PROBLEM DESCRIPTION →
The entries are to be given again in full. Every word must match.

INPUT RECORDS →

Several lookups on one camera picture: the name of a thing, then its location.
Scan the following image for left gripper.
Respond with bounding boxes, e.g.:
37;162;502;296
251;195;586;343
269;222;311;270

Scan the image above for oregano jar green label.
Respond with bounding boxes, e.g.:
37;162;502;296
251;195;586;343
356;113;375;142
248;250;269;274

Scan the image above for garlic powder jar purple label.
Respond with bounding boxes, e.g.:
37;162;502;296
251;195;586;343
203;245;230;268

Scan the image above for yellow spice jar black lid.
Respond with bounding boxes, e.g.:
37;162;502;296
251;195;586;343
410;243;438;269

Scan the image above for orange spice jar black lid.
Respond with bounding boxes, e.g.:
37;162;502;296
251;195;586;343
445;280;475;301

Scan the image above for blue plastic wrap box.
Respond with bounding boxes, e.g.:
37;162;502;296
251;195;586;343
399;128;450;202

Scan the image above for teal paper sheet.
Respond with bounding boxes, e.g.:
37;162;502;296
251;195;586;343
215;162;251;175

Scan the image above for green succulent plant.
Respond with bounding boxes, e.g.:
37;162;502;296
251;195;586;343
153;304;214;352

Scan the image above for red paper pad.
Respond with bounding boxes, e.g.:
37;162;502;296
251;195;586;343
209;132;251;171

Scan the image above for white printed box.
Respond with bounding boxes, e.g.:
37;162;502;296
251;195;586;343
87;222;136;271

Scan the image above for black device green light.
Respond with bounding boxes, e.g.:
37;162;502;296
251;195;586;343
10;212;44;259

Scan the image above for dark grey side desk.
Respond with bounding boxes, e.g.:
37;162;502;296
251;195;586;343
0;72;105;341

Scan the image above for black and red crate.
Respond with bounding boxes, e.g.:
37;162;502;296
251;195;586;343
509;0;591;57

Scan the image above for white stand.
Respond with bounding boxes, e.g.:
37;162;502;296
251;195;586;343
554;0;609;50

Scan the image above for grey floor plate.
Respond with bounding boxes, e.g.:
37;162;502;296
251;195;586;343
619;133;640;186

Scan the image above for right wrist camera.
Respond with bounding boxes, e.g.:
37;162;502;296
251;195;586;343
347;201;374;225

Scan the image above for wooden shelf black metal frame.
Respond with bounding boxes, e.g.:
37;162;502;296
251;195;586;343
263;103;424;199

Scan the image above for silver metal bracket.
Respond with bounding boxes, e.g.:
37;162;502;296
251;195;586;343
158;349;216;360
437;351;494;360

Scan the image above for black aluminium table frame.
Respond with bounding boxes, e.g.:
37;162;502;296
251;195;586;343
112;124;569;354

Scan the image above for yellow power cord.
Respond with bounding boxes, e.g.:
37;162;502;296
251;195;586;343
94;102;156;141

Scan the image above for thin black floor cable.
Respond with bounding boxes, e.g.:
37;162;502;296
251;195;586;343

FINISHED TASK →
Several lookups on one camera picture: the name of a thing, then its location.
Scan the following image for left gripper.
Respond with bounding boxes, e.g.:
37;162;502;296
251;195;586;343
269;222;311;270

Scan the image above for oregano jar green label.
Respond with bounding boxes, e.g.:
37;162;502;296
251;195;586;343
356;113;375;142
248;250;269;274

Scan the image above for garlic powder jar purple label.
Respond with bounding boxes, e.g.:
37;162;502;296
251;195;586;343
203;245;230;268

Scan the image above for yellow spice jar black lid.
Respond with bounding boxes, e.g.:
37;162;502;296
251;195;586;343
410;243;438;269

Scan the image above for orange spice jar black lid.
Respond with bounding boxes, e.g.:
37;162;502;296
251;195;586;343
445;280;475;301

Scan the image above for blue plastic wrap box.
Respond with bounding boxes, e.g.:
37;162;502;296
251;195;586;343
399;128;450;202

Scan the image above for teal paper sheet.
Respond with bounding boxes, e.g.:
37;162;502;296
251;195;586;343
215;162;251;175

Scan the image above for green succulent plant.
Respond with bounding boxes, e.g.:
37;162;502;296
251;195;586;343
153;304;214;352

Scan the image above for red paper pad.
Respond with bounding boxes, e.g.:
37;162;502;296
251;195;586;343
209;132;251;171

Scan the image above for white printed box.
Respond with bounding boxes, e.g.:
37;162;502;296
251;195;586;343
87;222;136;271

Scan the image above for black device green light.
Respond with bounding boxes, e.g.:
37;162;502;296
251;195;586;343
10;212;44;259

Scan the image above for dark grey side desk.
Respond with bounding boxes, e.g.:
37;162;502;296
251;195;586;343
0;72;105;341

Scan the image above for black and red crate.
Respond with bounding boxes, e.g.:
37;162;502;296
251;195;586;343
509;0;591;57

Scan the image above for white stand.
Respond with bounding boxes, e.g.:
37;162;502;296
251;195;586;343
554;0;609;50

Scan the image above for grey floor plate.
Respond with bounding boxes, e.g.:
37;162;502;296
251;195;586;343
619;133;640;186

Scan the image above for right wrist camera.
Respond with bounding boxes, e.g.:
37;162;502;296
251;195;586;343
347;201;374;225

Scan the image above for wooden shelf black metal frame.
Respond with bounding boxes, e.g.:
37;162;502;296
251;195;586;343
263;103;424;199

Scan the image above for silver metal bracket.
Respond with bounding boxes, e.g.:
37;162;502;296
251;195;586;343
158;349;216;360
437;351;494;360

Scan the image above for black aluminium table frame.
Respond with bounding boxes, e.g.:
37;162;502;296
251;195;586;343
112;124;569;354

Scan the image above for yellow power cord.
Respond with bounding boxes, e.g.:
37;162;502;296
251;195;586;343
94;102;156;141

Scan the image above for thin black floor cable.
Respond with bounding boxes, e.g.:
37;162;502;296
251;195;586;343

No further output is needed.